▸ Task prompt
Only an exact copy is wanted: the lines from the one holding "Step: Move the" through the last line below, minus the pictures.

▸ Collected material
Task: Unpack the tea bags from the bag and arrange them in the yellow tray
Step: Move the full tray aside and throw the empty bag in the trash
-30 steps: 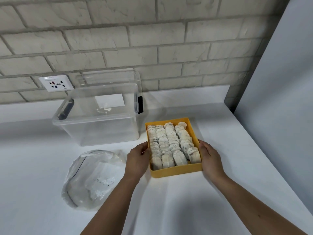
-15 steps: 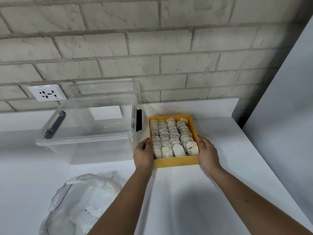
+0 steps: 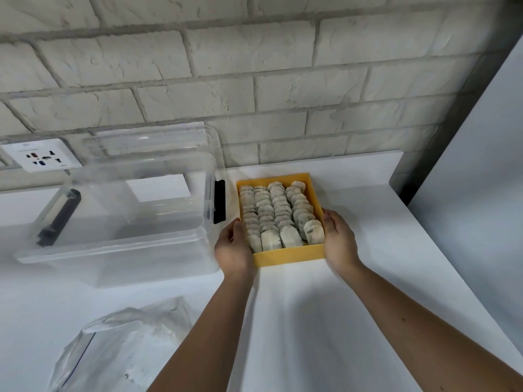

▸ Finished task
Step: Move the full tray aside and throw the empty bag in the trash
-30 steps: 
-15 steps: 
+0 steps: 

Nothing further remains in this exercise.